We have several weighting schemes that we can choose to deploy depending on the sample size and the population of interest for each survey. For each of the weighting schemes outlined below, we use the Census Bureau’s 2015 American Community Survey (ACS) to generate estimates that reflect the most up-to-date demographic composition of the US in terms of age, race, sex, education, and geography. We require all respondents to answer the survey questions used to weight these parameters in each of our surveys.
Surveys that use probability-based designs can calculate and report a margin of error estimate for each statistic they produce. You’ll often see language such as “this poll has a margin of error of +/-3.5 percentage points,” which means that if the difference between two estimates is within the margin of error, we can’t tell with confidence which one is greater.
SurveyMonkey research surveys do not have a probability-based design, because there is no well-defined sampling frame of respondents to SurveyMonkey surveys. Therefore, to avoid confusion, we do not report a margin of error term. Instead, we utilize a “modeled error estimate” which is calculated using a bootstrap confidence interval. According to the American Association for Public Opinion Research (AAPOR), this method is a best practice for non-probability surveys, as it “approximates the variance of a survey estimator by the variability of that estimator computed from a series of subsamples taken from the survey data set.”
Here’s an example of our typical methodology summary:
Here, the modeled error estimate of plus or minus 3.5 percentage points has the same interpretation as the margin of error example above. In every blog post or report, we’ll always include the dates during which the survey was in the field, the total number of respondents, a brief description of our weighting methodology, and the modeled error estimate for the survey.
Note: Because we are an online survey organization, people often assume that our research surveys are administered to a non-probability panel. This is incorrect. While SurveyMonkey does maintain a panel of respondents to make available to customers, we seldom employ this panel for respondent recruitment. Our methodology statement will always indicate the way we obtained our sample of respondents and weighted our results.

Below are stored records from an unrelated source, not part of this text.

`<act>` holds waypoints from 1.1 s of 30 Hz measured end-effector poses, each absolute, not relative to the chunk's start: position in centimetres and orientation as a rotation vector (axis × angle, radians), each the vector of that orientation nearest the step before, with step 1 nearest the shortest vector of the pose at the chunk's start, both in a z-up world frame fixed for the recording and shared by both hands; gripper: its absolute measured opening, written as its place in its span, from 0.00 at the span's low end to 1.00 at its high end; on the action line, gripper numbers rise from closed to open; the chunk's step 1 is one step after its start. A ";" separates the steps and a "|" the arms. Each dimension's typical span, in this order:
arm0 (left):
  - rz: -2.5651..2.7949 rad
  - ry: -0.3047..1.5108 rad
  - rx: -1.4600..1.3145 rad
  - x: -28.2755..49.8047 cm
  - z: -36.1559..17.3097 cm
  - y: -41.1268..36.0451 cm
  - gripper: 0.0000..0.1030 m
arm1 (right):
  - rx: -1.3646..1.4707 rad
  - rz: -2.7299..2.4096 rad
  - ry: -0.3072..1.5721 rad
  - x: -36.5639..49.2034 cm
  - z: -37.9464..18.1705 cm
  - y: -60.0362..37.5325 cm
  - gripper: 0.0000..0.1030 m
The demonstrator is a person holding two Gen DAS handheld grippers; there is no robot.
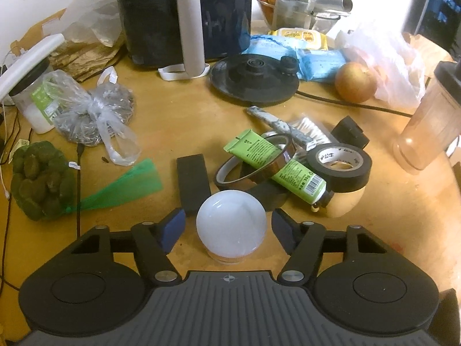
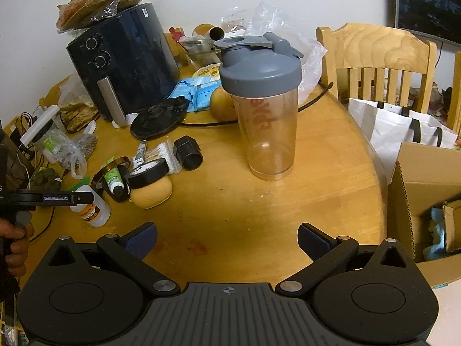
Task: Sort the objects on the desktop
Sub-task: 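Close the left tool on the white-lidded jar, then lift the white-lidded jar off the table with the left tool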
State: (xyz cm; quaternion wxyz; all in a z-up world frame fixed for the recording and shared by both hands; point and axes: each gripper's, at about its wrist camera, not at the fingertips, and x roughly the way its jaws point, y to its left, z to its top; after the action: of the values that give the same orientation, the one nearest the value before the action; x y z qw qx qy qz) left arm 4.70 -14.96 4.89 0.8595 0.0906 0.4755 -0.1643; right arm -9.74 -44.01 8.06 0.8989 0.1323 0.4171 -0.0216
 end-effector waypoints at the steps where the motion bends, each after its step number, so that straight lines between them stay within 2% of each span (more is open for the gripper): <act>1: -0.346 0.999 0.192 4.8 4.8 -15.0 0.60 | 0.275 -0.048 0.865 -9.8 8.1 -44.0 1.00; 2: -0.349 1.002 0.195 4.8 4.6 -15.1 0.52 | 0.275 -0.051 0.866 -9.8 8.0 -44.1 1.00; 22: -0.335 1.031 0.220 5.2 3.9 -15.8 0.51 | 0.289 -0.061 0.873 -10.0 7.7 -44.3 1.00; 33: -0.326 1.014 0.203 4.0 5.9 -14.5 0.51 | 0.277 -0.016 0.879 -9.8 7.9 -44.1 1.00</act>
State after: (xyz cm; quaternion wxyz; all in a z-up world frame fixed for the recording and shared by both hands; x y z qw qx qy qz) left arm 3.97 -14.55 5.85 0.8566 0.0966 0.4826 -0.1550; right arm -9.81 -44.13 7.86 0.8957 0.1338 0.4241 -0.0077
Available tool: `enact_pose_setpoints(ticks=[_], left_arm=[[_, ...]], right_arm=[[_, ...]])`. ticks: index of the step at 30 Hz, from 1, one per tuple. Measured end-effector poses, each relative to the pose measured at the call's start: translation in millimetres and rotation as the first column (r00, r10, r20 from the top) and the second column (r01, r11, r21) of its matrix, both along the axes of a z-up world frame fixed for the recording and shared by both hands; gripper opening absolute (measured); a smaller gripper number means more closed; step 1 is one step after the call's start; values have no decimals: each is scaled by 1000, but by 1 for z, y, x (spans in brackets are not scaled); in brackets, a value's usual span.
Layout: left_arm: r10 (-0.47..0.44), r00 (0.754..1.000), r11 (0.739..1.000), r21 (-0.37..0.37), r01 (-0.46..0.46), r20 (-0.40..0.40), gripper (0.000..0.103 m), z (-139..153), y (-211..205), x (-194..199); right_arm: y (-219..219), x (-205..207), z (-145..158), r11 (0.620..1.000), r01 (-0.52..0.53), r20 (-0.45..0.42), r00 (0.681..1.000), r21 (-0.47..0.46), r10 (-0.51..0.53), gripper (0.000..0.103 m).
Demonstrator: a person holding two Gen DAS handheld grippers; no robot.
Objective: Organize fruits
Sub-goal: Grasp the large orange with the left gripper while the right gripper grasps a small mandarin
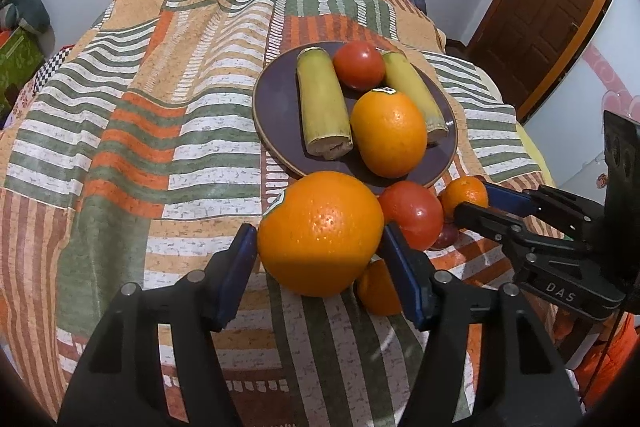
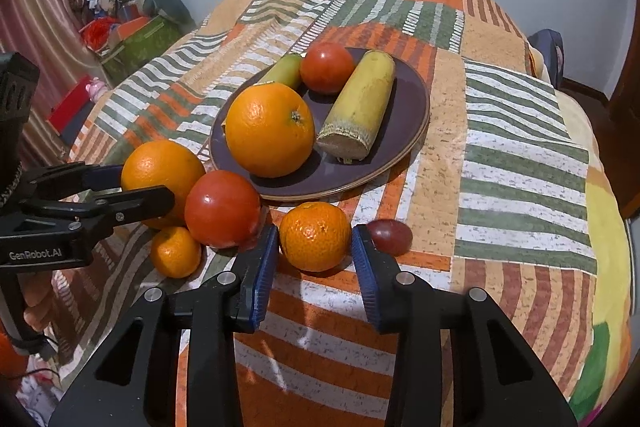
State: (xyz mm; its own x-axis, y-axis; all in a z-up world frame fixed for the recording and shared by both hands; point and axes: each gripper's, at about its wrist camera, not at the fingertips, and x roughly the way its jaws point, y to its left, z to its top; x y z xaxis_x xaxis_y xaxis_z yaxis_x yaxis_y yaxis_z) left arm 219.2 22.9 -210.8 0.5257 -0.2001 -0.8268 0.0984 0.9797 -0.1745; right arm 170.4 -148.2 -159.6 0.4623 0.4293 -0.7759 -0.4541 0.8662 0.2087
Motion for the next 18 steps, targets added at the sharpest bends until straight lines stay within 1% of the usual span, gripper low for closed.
enact_pose_setpoints(ticks=[6, 13, 18], left_arm=[[11, 1000, 1000, 2, -11, 20, 63, 10, 2, -1], [28, 996, 1000, -6, -27, 81, 63, 36, 7, 7], [19, 992, 1000, -8, -18, 122, 63, 52, 3, 18]], right_arm=[[-4, -2, 8, 1000, 8, 32, 999, 6, -9, 35], [-6, -1, 18, 1000, 16, 60, 998, 18, -17, 35], [-8, 4, 26, 999, 25, 93, 995, 20, -26, 35]])
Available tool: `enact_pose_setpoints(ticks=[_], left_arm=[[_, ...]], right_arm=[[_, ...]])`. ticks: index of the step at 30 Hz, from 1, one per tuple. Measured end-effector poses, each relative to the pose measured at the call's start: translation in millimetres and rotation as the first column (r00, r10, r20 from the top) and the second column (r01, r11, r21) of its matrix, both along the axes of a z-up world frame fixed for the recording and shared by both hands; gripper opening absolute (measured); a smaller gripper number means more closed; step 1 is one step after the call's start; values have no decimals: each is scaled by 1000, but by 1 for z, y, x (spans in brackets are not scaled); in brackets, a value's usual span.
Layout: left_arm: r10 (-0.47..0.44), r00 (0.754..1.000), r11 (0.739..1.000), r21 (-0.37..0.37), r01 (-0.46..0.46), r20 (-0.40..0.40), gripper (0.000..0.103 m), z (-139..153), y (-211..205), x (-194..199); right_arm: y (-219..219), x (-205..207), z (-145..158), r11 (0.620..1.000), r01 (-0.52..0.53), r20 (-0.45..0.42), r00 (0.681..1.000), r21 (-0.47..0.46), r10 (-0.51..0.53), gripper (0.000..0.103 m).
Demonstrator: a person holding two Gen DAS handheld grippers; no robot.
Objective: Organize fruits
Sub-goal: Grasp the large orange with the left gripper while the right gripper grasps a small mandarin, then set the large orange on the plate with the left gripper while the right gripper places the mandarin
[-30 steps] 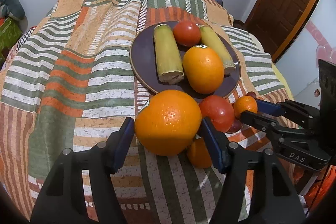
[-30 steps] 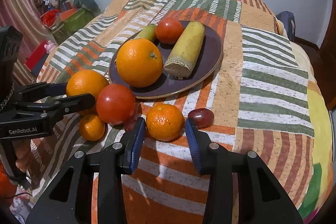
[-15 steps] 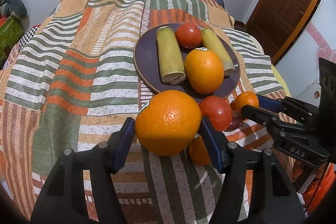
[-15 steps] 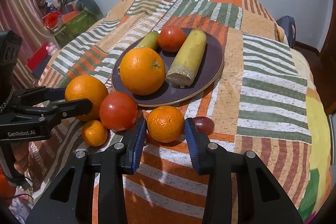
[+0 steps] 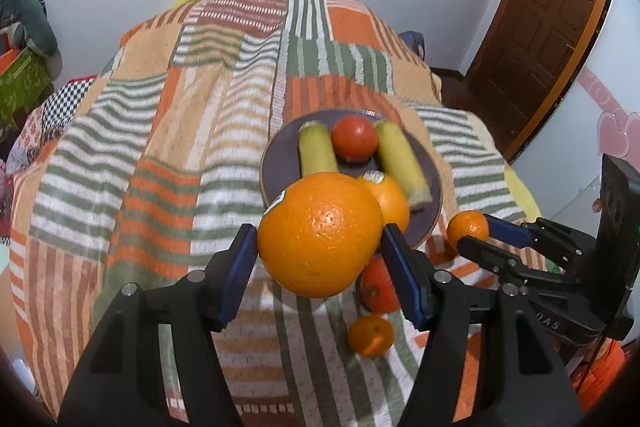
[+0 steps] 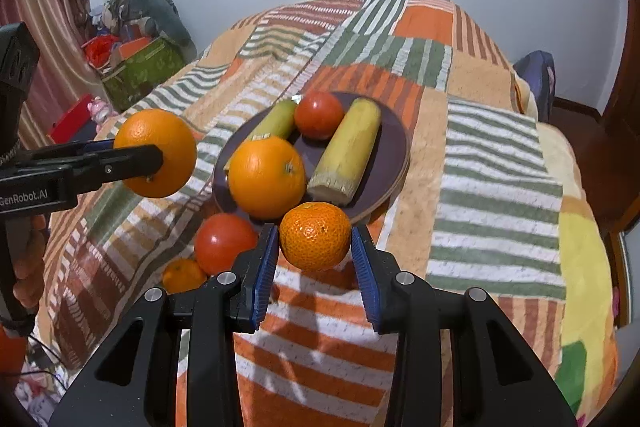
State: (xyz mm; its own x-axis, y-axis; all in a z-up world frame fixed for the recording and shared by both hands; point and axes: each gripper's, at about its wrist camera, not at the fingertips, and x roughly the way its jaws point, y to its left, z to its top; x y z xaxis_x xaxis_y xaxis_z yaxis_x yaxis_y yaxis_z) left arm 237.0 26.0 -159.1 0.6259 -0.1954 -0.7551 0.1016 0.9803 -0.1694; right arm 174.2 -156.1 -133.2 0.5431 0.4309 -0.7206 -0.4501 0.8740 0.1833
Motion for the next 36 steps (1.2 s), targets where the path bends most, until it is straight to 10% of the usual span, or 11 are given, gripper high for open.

If you’d like to keep up with our ongoing insights, here are a few ways to do that:
Trump approval: Every Friday we publish a week’s worth of data on President Trump’s approval rating. View the archive here.
Consumer confidence: We publish an index of consumer confidence based on questions about individuals’ current financial health and their expectations for the future. View the archive here.
Small business confidence: Every quarter, in partnership with CNBC, we ask small business owners about the current small business environment and their expectations for the future. View the archive here.
Partners: We have more partnerships now than ever before. Check out recent results published by NBC News, Axios, FiveThirtyEight, The New York Times, ESPN, Vanity Fair’s Hive & theSkimm, OZY and CNBC.
SurveyMonkey Audience is a separate tool with a different method for recruiting respondents. In Audience, respondents take surveys in exchange for donations to charity and customers can pay to hear their opinions. The polling method described on this page isn’t available for purchase.
SurveyMonkey employs a team of survey methodologists—scientists who study surveys, polling, public opinion, and data collection. They know exactly how to structure surveys, ask questions, and analyze data in order to get precise results.